Common issues with NFS.LockDisable=1

After seeing a mention on Scott Lowe’s blog (blog.scottlowe.org) and on Storage Monkeys Blog (blogs.storagemonkeys.com) I’ve decided to discuss the issue(s) that I’ve came across in regards to disabling NFS Locking with the NFS.LockDisable=1 function.

As the problem can arise from many different circumstances, the majority of feedback I’m receiving appears to be caused by a VMware HA failover (either intentional or unintentional). Thus, I would like to discuss VMware HA and how it works (based on my experience and knowledge).

But before that, let me mention that the end result of having NFS.LockDisable set to 1 is that Virtual Machines can become corrupt (Windows VMs blue screen and give NTFS errors / Linux guests are more resilient and could potentially be fixed by a fsck, but you should always have a good backup regardless). This is caused by the fact that multiple ESX hosts can start the same VMX at the same time. Ok, lets continue…

From what I can see when you configure VMware HA the first (4) nodes configured are marked as primary, every host after the fourth is considered a backup node. In the event of a HA fail-over the primary nodes will all attempt to start the VMs that were running on the failed node. It appears they rely on the VM locking to determine if the VM is actually down or not. So what this means is regardless of Isolation Response the VM can actually be powered on multiple times. In fact, in the couple times this has happened to me I had the same running VM on up to (3) hosts at once.

You can also see some strange behaviors in VirtualCenter, such as the number of Virtual Machines registered in each host will jump up and down within seconds. I would look at the summary of one of my hosts and see the Virtual Machine count go from 20 to 35 to 28 to 40 and so on.

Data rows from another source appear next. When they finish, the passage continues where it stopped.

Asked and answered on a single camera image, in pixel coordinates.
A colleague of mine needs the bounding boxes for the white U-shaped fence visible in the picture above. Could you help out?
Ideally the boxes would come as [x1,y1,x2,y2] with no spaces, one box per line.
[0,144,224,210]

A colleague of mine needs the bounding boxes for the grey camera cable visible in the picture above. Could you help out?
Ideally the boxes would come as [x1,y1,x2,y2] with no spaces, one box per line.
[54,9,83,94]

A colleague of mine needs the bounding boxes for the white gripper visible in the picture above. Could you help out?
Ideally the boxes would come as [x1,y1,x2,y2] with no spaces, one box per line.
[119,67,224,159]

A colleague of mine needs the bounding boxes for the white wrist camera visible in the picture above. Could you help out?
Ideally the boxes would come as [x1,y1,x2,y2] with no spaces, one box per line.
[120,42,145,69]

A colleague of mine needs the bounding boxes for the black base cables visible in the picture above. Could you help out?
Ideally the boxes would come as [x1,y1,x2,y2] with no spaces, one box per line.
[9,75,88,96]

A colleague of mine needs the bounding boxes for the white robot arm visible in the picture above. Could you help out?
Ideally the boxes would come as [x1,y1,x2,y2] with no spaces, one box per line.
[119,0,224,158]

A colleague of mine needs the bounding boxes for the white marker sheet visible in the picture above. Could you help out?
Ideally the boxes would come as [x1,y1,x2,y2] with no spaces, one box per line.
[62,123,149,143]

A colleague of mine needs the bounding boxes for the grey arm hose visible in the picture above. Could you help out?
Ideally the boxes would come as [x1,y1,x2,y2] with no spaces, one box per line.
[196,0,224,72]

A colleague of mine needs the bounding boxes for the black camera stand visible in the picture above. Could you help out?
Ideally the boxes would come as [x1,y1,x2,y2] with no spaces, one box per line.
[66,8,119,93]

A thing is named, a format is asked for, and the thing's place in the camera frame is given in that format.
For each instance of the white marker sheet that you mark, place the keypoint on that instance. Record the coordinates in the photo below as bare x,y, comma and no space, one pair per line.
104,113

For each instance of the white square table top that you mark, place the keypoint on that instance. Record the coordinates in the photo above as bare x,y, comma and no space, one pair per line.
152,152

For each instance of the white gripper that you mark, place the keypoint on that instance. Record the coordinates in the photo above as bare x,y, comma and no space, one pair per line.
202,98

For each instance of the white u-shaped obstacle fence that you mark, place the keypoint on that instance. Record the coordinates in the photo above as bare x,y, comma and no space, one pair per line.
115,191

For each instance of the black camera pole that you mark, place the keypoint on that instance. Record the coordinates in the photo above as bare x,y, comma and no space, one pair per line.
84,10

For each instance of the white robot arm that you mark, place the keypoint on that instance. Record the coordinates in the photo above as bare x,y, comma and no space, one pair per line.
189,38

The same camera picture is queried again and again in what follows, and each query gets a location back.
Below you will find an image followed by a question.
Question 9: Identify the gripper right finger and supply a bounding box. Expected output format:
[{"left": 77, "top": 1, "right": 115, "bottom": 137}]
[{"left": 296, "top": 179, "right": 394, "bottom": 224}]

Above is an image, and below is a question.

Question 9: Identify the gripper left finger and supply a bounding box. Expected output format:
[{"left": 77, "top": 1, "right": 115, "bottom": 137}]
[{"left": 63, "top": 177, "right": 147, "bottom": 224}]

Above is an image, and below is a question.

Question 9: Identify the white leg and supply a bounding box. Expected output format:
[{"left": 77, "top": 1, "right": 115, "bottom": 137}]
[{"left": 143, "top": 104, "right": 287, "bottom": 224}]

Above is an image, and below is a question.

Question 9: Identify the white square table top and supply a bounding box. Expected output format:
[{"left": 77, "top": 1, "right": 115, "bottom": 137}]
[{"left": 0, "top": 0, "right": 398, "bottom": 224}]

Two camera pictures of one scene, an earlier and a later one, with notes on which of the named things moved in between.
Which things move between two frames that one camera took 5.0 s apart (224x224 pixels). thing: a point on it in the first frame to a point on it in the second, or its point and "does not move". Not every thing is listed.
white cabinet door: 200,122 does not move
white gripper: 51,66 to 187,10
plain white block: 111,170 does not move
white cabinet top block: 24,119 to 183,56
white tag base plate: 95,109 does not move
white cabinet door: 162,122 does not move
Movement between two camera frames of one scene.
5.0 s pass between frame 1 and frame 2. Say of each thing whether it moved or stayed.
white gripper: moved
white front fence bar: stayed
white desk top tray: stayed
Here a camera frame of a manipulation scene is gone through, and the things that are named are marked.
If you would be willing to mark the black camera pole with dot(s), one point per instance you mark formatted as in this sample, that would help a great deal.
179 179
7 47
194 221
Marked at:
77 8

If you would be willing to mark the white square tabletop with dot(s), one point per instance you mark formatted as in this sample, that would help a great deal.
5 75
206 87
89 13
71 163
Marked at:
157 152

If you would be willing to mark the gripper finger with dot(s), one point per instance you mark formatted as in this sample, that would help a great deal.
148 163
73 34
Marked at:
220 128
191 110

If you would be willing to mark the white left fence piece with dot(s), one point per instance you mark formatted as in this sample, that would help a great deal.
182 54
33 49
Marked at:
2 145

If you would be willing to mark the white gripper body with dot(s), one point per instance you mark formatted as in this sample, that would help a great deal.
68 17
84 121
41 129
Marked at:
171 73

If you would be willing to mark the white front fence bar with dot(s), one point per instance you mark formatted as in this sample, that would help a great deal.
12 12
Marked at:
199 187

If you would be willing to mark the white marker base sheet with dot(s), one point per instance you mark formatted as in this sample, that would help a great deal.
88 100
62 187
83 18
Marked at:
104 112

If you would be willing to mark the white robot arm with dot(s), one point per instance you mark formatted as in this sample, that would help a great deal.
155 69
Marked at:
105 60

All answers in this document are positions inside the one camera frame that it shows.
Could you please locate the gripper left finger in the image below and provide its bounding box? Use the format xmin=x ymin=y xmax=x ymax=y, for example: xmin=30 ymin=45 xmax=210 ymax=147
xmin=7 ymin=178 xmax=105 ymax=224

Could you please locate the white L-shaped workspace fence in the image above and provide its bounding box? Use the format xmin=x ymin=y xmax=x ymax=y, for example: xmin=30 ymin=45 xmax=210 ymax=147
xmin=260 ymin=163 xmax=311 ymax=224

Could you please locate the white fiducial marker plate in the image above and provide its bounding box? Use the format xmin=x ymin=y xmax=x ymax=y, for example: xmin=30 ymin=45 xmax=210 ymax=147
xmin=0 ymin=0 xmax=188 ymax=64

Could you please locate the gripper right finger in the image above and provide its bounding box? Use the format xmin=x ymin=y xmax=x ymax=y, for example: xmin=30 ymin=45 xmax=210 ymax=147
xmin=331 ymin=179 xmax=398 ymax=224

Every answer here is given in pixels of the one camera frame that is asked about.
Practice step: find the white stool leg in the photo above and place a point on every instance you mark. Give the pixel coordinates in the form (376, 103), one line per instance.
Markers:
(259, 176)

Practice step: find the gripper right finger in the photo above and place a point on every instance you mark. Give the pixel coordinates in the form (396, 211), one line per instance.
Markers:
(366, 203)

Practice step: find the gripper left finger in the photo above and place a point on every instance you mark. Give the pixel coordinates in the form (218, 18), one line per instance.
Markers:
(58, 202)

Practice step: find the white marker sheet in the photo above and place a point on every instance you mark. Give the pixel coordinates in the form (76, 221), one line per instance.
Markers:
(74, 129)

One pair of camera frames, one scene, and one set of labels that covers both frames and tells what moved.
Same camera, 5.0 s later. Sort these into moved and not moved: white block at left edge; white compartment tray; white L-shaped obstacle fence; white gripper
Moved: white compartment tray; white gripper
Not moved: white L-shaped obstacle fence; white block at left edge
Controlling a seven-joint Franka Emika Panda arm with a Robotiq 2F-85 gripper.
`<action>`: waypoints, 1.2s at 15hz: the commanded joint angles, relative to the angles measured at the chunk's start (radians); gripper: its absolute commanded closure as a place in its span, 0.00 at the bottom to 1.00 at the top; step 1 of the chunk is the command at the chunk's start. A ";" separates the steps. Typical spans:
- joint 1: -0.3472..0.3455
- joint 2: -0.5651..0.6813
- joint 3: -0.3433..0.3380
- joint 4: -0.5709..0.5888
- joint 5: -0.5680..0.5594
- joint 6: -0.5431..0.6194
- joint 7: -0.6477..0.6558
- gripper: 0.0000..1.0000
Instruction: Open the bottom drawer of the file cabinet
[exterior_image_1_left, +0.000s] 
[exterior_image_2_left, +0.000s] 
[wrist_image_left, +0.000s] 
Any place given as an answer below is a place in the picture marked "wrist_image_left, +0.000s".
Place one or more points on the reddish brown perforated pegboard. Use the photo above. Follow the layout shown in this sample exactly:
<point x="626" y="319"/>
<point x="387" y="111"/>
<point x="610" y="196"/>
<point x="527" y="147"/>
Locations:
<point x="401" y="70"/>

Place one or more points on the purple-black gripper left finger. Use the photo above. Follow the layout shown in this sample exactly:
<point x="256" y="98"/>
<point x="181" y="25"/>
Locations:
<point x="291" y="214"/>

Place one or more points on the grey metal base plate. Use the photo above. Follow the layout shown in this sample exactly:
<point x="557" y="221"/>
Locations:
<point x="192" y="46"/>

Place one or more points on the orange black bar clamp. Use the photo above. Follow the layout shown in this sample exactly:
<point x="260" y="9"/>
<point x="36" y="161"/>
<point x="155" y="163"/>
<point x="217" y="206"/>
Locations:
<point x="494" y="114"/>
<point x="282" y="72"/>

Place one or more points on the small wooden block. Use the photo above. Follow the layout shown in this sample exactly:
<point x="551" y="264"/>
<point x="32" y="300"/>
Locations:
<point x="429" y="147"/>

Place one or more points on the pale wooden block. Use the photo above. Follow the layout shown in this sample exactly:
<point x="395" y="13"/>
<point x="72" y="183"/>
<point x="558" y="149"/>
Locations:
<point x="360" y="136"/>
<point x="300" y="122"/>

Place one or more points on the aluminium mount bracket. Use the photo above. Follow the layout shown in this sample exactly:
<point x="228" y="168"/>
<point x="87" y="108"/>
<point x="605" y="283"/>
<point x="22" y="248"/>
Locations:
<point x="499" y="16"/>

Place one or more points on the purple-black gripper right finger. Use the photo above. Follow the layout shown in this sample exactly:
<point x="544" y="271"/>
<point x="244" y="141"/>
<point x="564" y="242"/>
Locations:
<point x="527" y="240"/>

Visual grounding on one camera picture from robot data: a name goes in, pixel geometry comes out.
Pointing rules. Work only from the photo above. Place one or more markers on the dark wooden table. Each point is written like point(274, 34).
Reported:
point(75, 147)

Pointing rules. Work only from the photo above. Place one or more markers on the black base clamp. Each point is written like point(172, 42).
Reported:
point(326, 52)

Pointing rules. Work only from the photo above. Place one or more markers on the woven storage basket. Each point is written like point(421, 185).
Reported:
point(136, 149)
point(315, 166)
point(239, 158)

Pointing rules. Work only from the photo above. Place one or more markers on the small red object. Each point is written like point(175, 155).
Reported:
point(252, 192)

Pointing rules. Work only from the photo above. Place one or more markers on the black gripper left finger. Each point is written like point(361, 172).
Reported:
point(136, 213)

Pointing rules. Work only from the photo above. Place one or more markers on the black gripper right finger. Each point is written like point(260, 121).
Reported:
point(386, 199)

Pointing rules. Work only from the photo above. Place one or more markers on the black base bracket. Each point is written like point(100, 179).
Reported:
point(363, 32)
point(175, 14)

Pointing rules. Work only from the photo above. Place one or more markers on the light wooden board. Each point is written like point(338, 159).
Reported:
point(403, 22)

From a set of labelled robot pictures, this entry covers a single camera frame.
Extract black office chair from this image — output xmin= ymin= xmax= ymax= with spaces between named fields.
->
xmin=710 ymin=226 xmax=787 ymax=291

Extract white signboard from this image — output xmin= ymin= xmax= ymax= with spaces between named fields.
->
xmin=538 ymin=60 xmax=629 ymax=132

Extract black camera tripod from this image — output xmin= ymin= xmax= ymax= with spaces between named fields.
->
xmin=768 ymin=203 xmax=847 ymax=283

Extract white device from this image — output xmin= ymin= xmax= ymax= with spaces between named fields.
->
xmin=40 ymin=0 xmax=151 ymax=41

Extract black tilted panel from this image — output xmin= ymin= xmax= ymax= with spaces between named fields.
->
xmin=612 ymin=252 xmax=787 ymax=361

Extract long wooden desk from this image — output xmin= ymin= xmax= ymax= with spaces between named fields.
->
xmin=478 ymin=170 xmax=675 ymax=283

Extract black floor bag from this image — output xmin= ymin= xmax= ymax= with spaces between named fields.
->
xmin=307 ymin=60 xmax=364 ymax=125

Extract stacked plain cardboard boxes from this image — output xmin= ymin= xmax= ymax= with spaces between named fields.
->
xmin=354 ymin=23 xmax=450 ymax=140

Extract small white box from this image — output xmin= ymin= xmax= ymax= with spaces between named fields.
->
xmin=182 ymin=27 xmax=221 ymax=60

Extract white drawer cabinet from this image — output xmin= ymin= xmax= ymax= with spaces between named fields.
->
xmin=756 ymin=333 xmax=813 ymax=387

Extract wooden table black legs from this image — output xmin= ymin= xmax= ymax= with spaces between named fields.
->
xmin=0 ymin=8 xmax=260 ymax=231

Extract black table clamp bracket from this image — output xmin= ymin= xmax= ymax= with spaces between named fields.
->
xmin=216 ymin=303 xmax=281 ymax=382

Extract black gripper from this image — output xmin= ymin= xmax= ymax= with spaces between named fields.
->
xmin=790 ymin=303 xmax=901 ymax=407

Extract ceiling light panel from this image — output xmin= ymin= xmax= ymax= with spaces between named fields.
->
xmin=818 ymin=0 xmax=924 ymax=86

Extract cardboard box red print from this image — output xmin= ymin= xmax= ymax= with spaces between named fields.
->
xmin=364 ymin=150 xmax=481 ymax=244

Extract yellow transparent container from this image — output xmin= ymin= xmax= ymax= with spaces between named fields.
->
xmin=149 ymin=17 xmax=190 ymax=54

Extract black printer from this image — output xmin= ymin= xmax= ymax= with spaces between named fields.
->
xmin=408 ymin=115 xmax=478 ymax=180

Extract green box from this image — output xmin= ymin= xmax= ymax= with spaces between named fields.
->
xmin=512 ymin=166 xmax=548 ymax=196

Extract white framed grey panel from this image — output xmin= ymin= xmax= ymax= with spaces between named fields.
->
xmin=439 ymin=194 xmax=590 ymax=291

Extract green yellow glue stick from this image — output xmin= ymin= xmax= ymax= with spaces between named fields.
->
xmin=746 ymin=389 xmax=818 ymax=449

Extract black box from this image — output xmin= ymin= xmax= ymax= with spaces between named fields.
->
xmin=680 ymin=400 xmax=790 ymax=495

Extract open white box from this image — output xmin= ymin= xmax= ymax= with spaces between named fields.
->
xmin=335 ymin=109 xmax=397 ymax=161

The only true way to clear this up is from the service console to do the following;

  1. Run a vmware-cmd -l on each of your hosts within the cluster.
    • Output this data to a file so you can sort it later (ie: vmware-cmd -l > host1).
  2. Sort those host files together into one master file (ie: sort host1 host2 host3 > masterVMlist).
  3. View the master VM list and determine which VMX files are registered multiple times.
    • Now this is the tricky part, if you have tons of hosts within a cluster it will take some time to actually find where they are really located, but you do know which ones are registered multiple times. Knowing the list of multi-registered VMX files, you could potentially create a script that ssh’s to each of your ESX hosts and runs a vmware-cmd -l grepping for the VMX file, then returning a code notifying you if its there or not. Since I only had (4) nodes on the cluster that failed this wasn’t necessary for me.
  4. You can run a ps aux | grep VMX-FILE on the hosts where they are registered to determine the PID.
  5. Use kill -9 PID to remove the running VM. Magically it will become unregistered on the invalid hosts.

Ok, so in closing I do not want to put all the blame on VMware HA, it is actually a combination of NFS.LockDisable=1 and what happens because of that that causes the potential corruption. The same result can occur by manually registering and starting the same VMX on multiple hosts (as with disabling locking it removes the that added layer of security).

It is extremely important that you enable NFS Locking by changing NFS.LockDisable back to the default setting of 0. You should also install VMware Patch ESX350-200808401-BG. I discuss the fix of this issue in another posting, which can be found here.


Created on October 18, 2008 by Rick Scherer

Posted under ESX 3.5 Tips, ESXi 3.5 Tips, NetApp, Storage, VMware, VMware HA.

This blog has 5,990 views and 9 responses.

Tags: , , , , , , , , ,

1 Star2 Stars3 Stars4 Stars5 Stars (2 votes, average: 5.00 out of 5)
Loading ... Loading ...

8 Comments so far

  1. Aaron Delp
    4:57 am on November 2nd, 2008

    Hello Rick, so if the patch is applied and licking is enabled, what is the recommended way to set the HA isolation response?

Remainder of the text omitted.